While refinishing our picnic table and benches early this summer, I wondered just what I could use for a sturdy, yet attractive, outdoor tablecloth. I knew what I wasn’t going to use: I’m tired of the plastic that’s made its way into every aspect of our lives, so I refuse to buy any vinyl table drapes. I also refuse to buy a supply of flimsy, expensive paper covers that make me feel I’m destroying a tree every time I use one! On the other hand, new cotton tablecloths can be quite costly, and I don’t like to use my “best” linens outside, where they can get irreparably damaged. So what else was left?!

By the time I’d finished re-doing the last bench, I’d finally reached a solution. I decided to go through my boxes of recyclable fabrics and sew my own table cover. One particular crate was nearly filled with old blue-jean material, including cutoffs, castoffs, outgrown shirts, and worn-out pants. Some of these were faded, some were discarded designer fashions, and some were used economy specials: I had them all. I’d been saving them with the idea of making a piecework camp comforter . . . but I needed that tablecloth.

I happened to have enough scraps to make a cloth that would cover my table, with room to spare. (If there had been too few pieces, however, I could have made a runner for the center of the table, instead. . .runners are fashionable now, as well as practical.)

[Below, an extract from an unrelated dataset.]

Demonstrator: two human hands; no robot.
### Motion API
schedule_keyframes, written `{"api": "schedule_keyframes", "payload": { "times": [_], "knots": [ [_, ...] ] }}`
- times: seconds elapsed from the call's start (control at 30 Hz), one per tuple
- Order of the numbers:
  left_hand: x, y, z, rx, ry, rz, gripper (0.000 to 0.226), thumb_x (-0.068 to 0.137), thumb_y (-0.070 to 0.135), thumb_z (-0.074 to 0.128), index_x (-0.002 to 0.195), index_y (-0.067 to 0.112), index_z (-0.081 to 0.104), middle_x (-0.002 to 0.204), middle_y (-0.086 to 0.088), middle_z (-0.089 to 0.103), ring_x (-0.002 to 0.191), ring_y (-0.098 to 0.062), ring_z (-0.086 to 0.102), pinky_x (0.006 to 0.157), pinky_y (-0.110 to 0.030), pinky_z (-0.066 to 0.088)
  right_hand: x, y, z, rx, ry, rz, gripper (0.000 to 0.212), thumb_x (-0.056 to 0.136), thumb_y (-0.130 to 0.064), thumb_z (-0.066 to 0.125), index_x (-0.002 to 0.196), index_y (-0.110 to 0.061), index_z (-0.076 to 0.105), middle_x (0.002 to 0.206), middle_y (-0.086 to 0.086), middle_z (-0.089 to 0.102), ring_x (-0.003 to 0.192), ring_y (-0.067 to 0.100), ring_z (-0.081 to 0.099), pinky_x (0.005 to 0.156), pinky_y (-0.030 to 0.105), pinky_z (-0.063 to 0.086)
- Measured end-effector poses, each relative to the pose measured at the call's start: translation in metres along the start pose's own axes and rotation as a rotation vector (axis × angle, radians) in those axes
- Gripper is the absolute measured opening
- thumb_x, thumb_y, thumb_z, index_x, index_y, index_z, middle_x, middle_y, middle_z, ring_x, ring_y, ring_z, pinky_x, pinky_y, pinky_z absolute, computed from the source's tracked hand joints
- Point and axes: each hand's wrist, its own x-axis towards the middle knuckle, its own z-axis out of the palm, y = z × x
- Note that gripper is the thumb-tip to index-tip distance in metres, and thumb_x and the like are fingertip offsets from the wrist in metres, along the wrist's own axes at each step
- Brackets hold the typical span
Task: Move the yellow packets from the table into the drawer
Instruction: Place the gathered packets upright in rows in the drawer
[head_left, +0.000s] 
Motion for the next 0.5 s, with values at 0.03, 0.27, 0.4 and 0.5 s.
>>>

A quick check of my quilt patterns brought to light the simplest possible basic motif a triangle. To make things easy for myself, then, I decided to make a pieced cloth, using triangles measuring 6-1/2″ at the base and 6″ on each side. It struck me that the sections would look attractive if they were zigzag stitched together with red thread, so I bought two spools on sale, at 39 cents each.

The whole thing took me three or four quiet afternoons at my sewing machine. The bright thread looked so nice that I finished off the cloth by banding it with a remnant of colorful red material I’d saved. As simple as that, there it was. . .a durable, pretty picnic cloth for only 78 cents!

When I spread the cover out, I must confess, the table looked so handsome that I splurged and bought a supply of red bandanna handkerchiefs to use as napkins. Actually, those squares are quite functional, too, since they’re 100 percent cotton, and big enough to wipe fingers clean even after a meal of corn on the cob and barbecued ribs.